Miniaturization, genome size, and biological size in a diverse clade of salamanders

Genome size (C-value) can affect organismal traits across levels of biological organization, from tissue complexity to metabolism. Neotropical salamanders show wide variation in genome and body sizes, including several clades with miniature species. Because miniaturization imposes strong constraints on morphology and development, and genome size is strongly correlated with cell size, we hypothesize that body size has played an important role in the evolution of genome size in bolitoglossine salamanders. If this hypothesis is correct, then genome size and body size should be correlated in this group. Using Feulgen Image Analysis Densitometry (FIAD), we estimated genome sizes for 60 species of neotropical salamanders. We also estimated the “biological size” of species by comparing genome size and physical body sizes in a phylogenetic context. We found a significant correlation between C-value and physical body size using optimal regression with an Ornstein-Uhlenbeck model, and report the smallest salamander genome found to date. Our index of biological size showed that some salamanders with large physical body size have smaller biological body size than some miniature species, and that several clades showed patterns of increased or decreased biological size compared to their physical size. Our results suggest a causal relationship between physical body size and genome size and show the importance of considering the impact of both on the biological size of organisms. Indeed, biological size may be a more appropriate measure than physical size when considering phenotypic consequences of genome size evolution in many groups. Methods We generated a Sanger sequence dataset by sequencing some taxa of Neotropical salamanders for two mitochondrial genes (cytochrome b and 16S) and combined these data with data from Genbank for these two genes and three nuclear genes (RAG1, SLC8A3, POMC). We concatenated these data and estimated a phylogeny using BEAST. We estimated the maximum clade credibility tree from the posterior distribution of this analysis as well as a file of 100 trees from the posterior distribution of this analysis. We also include a file of measurements of body size and head size taken from museum specimens using Vernier calipers.

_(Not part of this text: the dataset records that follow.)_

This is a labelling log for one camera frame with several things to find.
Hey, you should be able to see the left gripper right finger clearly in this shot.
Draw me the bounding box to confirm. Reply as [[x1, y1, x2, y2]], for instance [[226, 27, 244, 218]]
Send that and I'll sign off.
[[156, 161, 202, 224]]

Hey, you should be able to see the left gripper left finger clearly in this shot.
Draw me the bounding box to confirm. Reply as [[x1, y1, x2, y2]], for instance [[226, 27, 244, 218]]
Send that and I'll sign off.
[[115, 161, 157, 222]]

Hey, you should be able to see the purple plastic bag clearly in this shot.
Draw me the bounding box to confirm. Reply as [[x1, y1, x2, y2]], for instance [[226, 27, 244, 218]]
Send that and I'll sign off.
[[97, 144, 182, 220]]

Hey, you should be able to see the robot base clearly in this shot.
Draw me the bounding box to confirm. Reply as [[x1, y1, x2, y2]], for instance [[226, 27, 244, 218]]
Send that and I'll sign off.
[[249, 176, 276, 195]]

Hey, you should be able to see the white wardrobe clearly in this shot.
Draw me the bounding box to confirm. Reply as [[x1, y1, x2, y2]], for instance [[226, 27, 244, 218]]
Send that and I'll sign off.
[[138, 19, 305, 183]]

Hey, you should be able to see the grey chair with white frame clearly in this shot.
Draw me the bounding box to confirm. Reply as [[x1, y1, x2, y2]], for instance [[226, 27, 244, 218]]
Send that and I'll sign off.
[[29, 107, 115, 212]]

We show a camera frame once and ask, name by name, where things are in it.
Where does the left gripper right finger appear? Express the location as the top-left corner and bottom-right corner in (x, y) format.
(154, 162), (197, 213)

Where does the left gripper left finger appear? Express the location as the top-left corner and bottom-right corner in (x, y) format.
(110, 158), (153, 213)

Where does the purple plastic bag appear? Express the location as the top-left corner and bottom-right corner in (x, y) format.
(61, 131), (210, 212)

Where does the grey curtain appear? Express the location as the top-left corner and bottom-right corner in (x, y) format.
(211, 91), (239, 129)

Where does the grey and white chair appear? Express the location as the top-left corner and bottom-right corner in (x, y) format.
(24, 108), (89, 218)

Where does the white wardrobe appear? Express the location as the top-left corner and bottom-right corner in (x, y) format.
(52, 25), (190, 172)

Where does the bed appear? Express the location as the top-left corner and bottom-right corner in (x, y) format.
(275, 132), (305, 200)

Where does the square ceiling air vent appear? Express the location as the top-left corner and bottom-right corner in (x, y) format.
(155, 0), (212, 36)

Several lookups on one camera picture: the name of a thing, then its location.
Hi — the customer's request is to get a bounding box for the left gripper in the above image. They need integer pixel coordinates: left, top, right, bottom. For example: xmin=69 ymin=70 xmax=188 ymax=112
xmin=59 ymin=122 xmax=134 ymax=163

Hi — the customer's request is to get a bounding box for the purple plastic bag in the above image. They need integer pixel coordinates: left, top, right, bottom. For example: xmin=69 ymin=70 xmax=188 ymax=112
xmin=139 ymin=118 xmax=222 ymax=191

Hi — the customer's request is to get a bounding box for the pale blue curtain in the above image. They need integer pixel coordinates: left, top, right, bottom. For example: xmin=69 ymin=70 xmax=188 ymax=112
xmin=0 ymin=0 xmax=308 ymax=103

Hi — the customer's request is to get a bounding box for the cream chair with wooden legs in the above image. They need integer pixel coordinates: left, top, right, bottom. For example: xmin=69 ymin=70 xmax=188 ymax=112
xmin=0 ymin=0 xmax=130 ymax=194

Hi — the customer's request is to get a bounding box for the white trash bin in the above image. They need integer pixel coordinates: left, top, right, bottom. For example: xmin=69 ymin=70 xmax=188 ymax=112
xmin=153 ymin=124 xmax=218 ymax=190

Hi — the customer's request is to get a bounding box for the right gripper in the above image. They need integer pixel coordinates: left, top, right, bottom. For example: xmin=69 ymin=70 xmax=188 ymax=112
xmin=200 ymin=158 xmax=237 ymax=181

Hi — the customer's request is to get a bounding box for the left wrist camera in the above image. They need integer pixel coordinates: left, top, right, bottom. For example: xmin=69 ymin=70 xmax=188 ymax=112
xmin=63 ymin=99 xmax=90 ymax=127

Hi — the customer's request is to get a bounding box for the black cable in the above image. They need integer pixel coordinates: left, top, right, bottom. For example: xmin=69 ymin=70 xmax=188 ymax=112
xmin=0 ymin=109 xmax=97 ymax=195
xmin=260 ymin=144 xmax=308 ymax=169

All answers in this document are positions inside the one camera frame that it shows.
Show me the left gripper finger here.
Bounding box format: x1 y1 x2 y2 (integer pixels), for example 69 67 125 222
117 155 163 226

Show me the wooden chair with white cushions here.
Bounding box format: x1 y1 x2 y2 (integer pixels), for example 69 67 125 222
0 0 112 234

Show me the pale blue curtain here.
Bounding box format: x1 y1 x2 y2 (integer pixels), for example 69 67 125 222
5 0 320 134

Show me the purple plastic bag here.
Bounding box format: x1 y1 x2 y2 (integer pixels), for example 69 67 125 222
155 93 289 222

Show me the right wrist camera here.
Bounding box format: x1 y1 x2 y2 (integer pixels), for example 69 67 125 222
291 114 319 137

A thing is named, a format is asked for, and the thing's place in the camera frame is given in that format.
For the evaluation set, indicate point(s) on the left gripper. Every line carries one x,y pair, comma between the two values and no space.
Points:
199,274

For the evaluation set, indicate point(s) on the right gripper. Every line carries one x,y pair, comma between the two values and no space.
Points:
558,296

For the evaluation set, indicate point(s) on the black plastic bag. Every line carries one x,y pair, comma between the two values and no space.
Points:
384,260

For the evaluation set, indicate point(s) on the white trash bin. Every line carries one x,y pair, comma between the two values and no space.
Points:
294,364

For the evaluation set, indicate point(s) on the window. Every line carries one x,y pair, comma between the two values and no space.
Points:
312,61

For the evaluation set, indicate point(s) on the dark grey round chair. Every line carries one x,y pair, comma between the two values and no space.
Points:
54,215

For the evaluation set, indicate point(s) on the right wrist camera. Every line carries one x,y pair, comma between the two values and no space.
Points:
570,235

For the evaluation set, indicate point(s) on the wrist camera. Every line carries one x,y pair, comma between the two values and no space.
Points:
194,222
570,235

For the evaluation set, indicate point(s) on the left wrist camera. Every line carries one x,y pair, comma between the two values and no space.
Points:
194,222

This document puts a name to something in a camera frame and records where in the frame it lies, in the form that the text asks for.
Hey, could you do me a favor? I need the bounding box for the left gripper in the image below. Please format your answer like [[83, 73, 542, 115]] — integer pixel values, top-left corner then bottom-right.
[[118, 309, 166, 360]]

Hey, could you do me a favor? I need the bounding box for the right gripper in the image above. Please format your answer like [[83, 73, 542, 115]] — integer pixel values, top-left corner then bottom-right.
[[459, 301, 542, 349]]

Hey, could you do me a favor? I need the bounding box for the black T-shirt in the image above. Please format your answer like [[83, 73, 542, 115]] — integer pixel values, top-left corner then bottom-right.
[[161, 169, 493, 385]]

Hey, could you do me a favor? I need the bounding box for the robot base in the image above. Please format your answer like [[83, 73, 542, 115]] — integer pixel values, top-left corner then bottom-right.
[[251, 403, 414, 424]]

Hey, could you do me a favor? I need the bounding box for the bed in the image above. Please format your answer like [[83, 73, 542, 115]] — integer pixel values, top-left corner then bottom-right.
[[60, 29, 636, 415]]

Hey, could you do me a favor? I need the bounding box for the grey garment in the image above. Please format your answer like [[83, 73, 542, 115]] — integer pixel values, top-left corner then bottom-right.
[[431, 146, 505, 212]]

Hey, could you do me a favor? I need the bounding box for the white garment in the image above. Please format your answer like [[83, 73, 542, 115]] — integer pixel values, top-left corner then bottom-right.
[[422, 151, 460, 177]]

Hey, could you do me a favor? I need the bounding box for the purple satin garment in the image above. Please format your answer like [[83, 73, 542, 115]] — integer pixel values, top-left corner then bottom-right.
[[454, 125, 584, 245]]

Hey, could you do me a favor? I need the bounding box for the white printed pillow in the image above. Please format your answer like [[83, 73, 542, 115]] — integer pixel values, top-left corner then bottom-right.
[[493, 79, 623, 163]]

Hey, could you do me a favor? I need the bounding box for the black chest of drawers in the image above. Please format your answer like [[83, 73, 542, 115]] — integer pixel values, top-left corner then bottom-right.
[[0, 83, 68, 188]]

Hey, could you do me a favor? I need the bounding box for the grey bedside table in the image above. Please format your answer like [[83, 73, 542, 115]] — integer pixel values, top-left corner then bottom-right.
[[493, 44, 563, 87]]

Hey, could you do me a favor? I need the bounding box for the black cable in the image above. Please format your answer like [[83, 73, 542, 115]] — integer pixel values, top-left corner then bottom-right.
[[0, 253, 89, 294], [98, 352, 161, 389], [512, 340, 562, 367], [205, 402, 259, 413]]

基因组大小（C-value）可影响生物组织各级水平的有机体性状，从组织复杂度直至新陈代谢等各个层面均受其调控。新热带区蝾螈的基因组与体型存在广泛变异，其中包含多个带有微型物种的演化支。由于体型微型化对形态与发育存在强烈约束，且基因组大小与细胞大小呈强相关，我们提出假说：体型在无肺螈亚科（bolitoglossine）蝾螈的基因组大小演化中发挥了重要作用。若该假说成立，那么该类群的基因组大小与体型应存在相关性。 本研究采用孚尔根图像分析光度法（Feulgen Image Analysis Densitometry, FIAD），对60种新热带区蝾螈的基因组大小进行了估算。同时，我们在系统发育框架下比较基因组大小与实体体型，以此估算物种的“生物体型”。通过奥恩斯坦-乌伦贝克模型（Ornstein-Uhlenbeck）的最优回归分析，我们发现C值与实体体型存在显著相关性，并报道了迄今已知的最小蝾螈基因组。我们的生物体型指数显示，部分实体体型较大的蝾螈，其生物体型反而小于某些微型物种；且多个演化支相较于其实体体型，呈现出生物体型升高或降低的模式。研究结果表明实体体型与基因组大小之间存在因果关系，同时证实了同时考量二者对有机体生物体型的影响的重要性。事实上，在诸多类群中，当探讨基因组大小演化的表型效应时，生物体型或许是比实体体型更合适的衡量指标。 研究方法 本研究通过对新热带区蝾螈的部分类群进行测序，获得了两个线粒体基因（细胞色素b及16S rRNA）的桑格测序（Sanger sequence）数据集，并将这些数据与GenBank中上述两个线粒体基因以及三个核基因（RAG1、SLC8A3、POMC）的序列数据进行合并。我们对合并后的序列数据进行拼接，并采用BEAST软件构建系统发育树。从本次分析的后验分布中，我们获取了最大类群置信度树，以及包含100棵树的后验分布文件。此外，本数据集还包含通过游标卡尺对馆藏标本测量得到的体型与头长数据。